Sabe-se que o acordo PSD/Chega foi negociado em Lisboa entre Rui Rio e Adão Silva com André Ventura, num processo que tem exatamente a mesma legitimidade democrática que aquele que, a nível nacional, foi estabelecido à esquerda pelo PS ao constituir a geringonça, com o PCP e com o Bloco, que não são propriamente modelos de democracia. Com a ressalva de que o PCP é credor de especial respeito pelo seu papel no derrube do Estado Novo, ficando mesmo assim por explicar a participação dos seus militantes na guerra colonial.

Basicamente, a polémica e a mediatização da questão dos Açores servem para André Ventura atingir os píncaros da sua popularidade e mostrar que o Chega pode ser um voto útil nas autárquicas e, mais à frente, nas legislativas, enquanto as presidenciais servirão para promover o produto. Para Ventura, o barulho à sua volta é um trampolim político igual ao que projetou Louçã, dando-lhe uma visibilidade que lhe permitiu federar radicais de esquerda numa agremiação aparentemente democrática.
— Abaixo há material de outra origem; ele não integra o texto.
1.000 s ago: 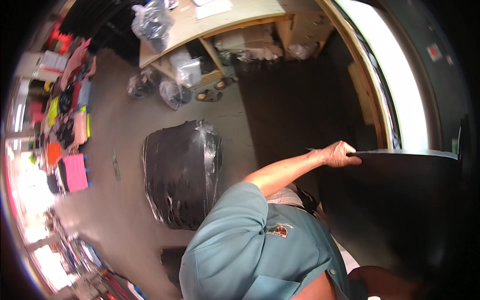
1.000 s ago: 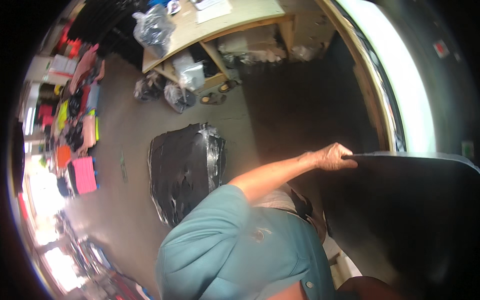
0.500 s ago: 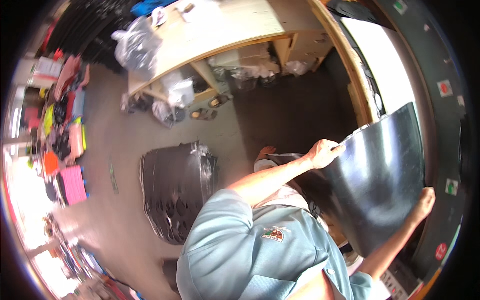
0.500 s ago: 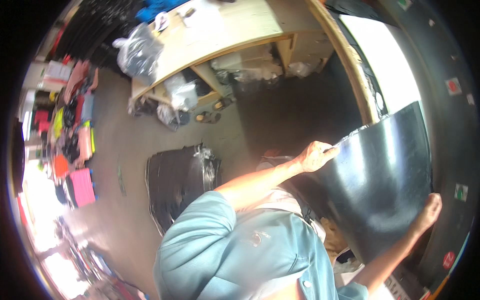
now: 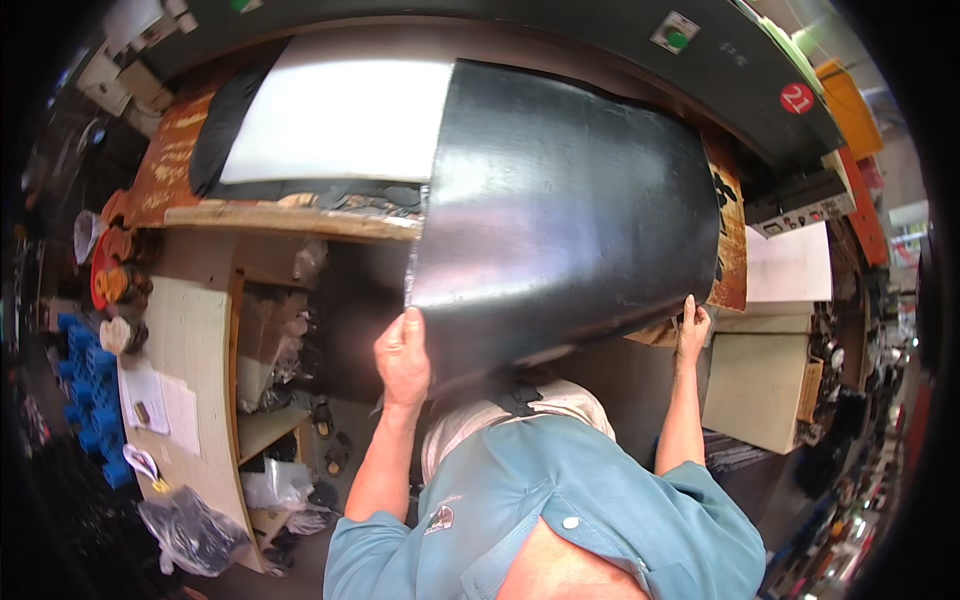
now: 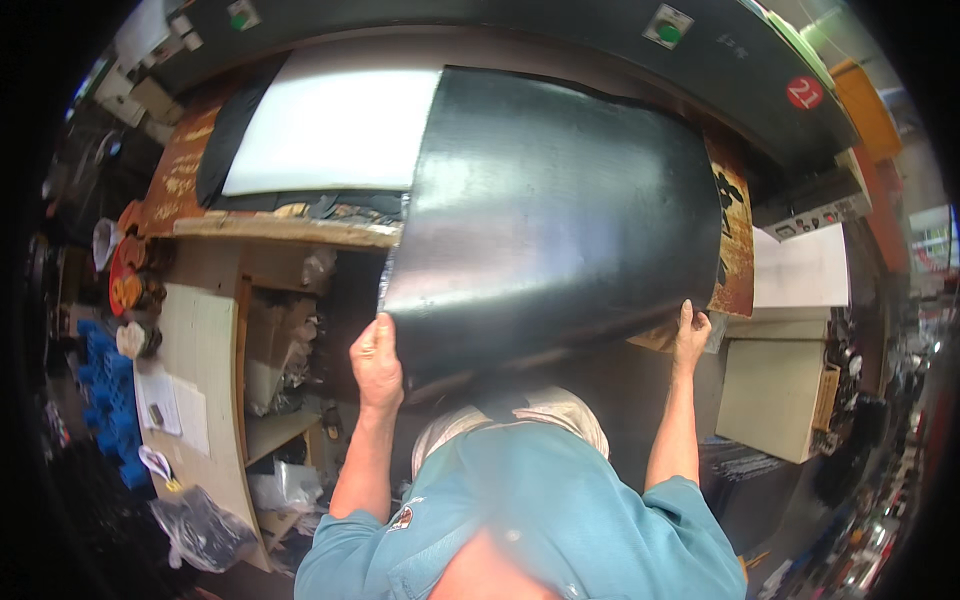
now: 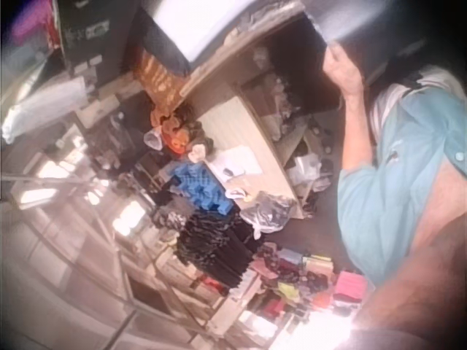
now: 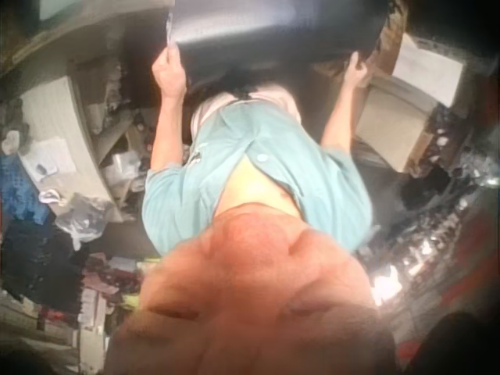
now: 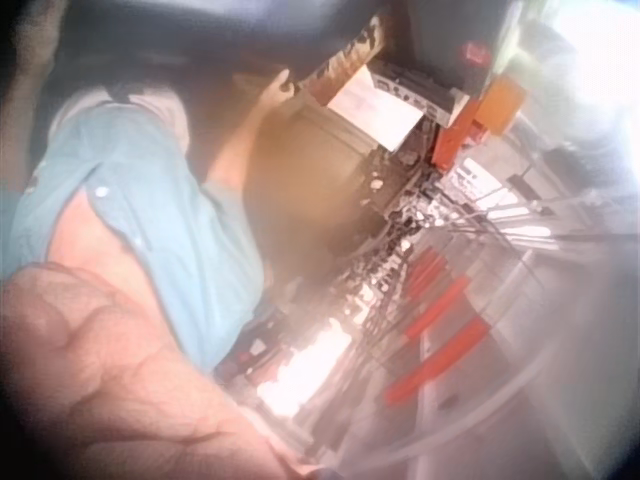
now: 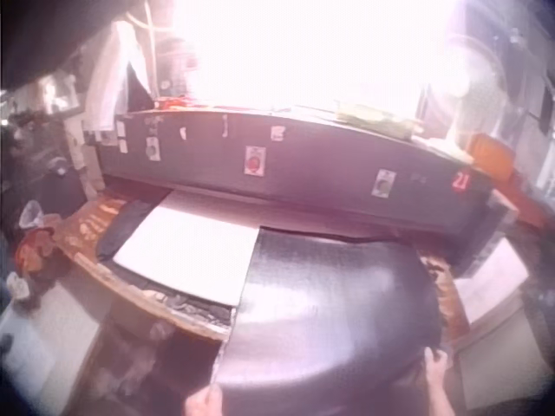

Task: The person uses a wooden-handled die-cutting tool to press and cut multiple black insole-shaped pieces from a sheet of material on a workbench. They repeatedly position the tool, apply pressure, and remove the cut pieces, stacking them on the bench.

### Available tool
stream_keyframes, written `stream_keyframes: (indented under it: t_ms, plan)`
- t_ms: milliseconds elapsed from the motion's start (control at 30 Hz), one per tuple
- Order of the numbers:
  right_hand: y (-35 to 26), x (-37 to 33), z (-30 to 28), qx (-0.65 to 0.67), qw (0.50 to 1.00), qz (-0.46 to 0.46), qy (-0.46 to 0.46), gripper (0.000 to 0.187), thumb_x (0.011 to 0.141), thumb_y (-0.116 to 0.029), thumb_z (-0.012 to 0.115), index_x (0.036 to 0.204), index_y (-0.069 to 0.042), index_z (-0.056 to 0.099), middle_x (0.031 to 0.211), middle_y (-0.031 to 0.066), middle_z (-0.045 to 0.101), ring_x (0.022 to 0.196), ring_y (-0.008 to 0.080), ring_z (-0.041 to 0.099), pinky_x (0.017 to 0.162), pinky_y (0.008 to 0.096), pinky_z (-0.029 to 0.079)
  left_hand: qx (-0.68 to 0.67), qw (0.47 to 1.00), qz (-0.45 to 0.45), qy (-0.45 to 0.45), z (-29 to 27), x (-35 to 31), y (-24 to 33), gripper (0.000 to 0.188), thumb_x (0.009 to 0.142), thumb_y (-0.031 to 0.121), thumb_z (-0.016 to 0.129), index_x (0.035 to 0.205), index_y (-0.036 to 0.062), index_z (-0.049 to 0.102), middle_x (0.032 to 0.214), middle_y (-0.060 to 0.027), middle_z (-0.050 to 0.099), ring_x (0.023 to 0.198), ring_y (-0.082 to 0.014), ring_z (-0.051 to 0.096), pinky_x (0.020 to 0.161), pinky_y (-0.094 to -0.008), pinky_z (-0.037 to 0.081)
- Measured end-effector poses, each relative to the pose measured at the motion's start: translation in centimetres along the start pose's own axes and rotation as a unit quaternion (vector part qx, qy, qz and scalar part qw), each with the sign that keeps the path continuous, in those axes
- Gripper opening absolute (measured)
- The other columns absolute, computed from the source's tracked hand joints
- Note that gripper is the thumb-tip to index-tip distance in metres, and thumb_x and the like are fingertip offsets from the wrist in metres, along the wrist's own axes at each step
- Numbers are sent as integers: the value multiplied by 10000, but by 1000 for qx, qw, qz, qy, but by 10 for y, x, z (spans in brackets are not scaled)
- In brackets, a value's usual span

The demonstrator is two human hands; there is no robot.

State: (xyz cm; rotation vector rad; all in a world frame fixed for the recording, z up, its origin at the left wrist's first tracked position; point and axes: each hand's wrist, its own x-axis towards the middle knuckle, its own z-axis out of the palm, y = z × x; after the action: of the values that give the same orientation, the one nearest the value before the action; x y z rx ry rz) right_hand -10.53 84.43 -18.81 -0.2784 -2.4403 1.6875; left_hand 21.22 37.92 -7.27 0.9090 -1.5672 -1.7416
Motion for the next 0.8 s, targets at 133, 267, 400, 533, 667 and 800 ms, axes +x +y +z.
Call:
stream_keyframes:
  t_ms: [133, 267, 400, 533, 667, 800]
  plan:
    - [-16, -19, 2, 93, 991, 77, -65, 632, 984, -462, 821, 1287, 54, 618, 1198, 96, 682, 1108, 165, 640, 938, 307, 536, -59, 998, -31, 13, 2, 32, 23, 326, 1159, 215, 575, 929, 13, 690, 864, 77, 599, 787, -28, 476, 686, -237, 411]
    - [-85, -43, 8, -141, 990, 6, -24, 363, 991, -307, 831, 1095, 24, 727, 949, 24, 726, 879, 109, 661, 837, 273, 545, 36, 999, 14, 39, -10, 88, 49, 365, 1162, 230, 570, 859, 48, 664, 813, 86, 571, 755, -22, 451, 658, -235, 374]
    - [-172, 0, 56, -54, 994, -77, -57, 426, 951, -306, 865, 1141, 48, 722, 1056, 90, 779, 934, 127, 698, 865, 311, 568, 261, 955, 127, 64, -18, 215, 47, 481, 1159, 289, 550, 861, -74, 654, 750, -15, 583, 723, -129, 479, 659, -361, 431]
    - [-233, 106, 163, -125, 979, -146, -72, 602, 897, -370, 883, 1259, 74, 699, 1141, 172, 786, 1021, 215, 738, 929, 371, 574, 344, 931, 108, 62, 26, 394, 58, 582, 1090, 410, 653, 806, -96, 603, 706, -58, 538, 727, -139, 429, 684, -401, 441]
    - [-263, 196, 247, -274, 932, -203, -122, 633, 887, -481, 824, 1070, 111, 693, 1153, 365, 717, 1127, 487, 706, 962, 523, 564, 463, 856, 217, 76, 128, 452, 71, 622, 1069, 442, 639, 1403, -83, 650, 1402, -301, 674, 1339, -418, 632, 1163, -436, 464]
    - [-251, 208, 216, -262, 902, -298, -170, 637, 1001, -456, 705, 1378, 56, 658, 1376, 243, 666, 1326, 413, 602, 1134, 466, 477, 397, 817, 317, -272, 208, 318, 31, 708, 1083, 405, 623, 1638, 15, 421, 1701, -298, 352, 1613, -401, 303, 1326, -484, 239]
4. Ao contrário do que aconteceu nos anos 80 com o PRD e, mais recentemente, com o Bloco de Esquerda, que cresceram com o apoio de grande parte da classe jornalística, o Chega é por ela abertamente hostilizado. Fala-se tanto de um partido que tem apenas um deputado nacional que acaba por ser um contributo precioso para a sua implantação. Ventura multiplica intervenções contraditórias e centra o seu discurso em temas muito concretos como a questão da minoria cigana, a permissividade de apoios sociais desnecessários, as más leis e o excesso de classe política. Nada muito diferente do que há anos proclamava Paulo Portas quando converteu o CDS em PP, até que se moderou. Até por isso, o PSD não precisava de fazer um acordo com o Chega para governar nos Açores. Bastava confrontar os deputados regionais do Chega com as suas responsabilidades. Ao procurar um entendimento formal com Ventura, Rio perdeu mais a prazo do que ganhou pontualmente. Colocado o assunto em letra de forma, o PSD tem mesmo de resolver internamente o seu posicionamento, num sentido ou noutro.
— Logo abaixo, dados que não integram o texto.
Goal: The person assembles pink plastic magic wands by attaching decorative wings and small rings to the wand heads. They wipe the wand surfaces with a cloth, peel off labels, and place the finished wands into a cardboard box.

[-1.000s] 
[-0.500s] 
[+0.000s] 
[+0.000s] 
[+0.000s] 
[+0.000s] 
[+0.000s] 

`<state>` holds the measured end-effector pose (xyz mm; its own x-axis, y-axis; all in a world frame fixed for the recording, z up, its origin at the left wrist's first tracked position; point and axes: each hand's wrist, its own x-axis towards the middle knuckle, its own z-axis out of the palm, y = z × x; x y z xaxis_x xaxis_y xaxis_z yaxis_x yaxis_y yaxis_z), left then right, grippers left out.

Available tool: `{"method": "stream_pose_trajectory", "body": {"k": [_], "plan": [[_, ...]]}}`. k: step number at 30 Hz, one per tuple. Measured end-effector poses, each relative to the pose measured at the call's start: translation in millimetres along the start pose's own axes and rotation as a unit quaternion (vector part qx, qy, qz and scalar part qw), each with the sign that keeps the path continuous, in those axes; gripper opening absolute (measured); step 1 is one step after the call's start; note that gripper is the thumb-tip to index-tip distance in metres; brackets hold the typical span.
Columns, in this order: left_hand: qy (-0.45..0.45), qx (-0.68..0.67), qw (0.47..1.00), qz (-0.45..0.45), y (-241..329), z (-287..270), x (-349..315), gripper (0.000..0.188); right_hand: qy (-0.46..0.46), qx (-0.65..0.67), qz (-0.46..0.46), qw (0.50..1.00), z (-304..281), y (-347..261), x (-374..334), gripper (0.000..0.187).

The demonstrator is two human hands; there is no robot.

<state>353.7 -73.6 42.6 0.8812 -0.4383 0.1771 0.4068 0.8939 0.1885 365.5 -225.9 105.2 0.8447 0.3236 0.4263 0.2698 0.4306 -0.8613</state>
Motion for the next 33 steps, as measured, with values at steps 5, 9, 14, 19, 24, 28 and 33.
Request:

5. Morreu Artur Portela, Filho. As suas crónicas antes e depois do 25 de Abril foram de uma desassombrada coragem democrática. Diretor do Jornal Novo após a revolução e, mais tarde, da Opção (já noutro registo), combateu e deu oportunidade, com José Sasportes e Torcato da Luz, a novos e bons jornalistas que ainda hoje aí andam, já na condição de veteranos. Escritor inspirado pelo nouveau roman, foi um cidadão de corpo inteiro. Um daqueles que honram uma República porque não se vergam, porque não aceitam e porque não têm só qualidades. Uma rara nota pessoal: juntamente com o jornalista Adriano Oliveira, colaborei no Jornal Novo com reportagens que Portela publicou regularmente. Aceitou escrever no i, pro bono, quando o convidei. Deixou de o fazer quando saí do cargo, quando podia ter ficado. Infelizmente, foi mais uma vítima da maldita covid. Tal como o seu pai, merece ser perpetuado.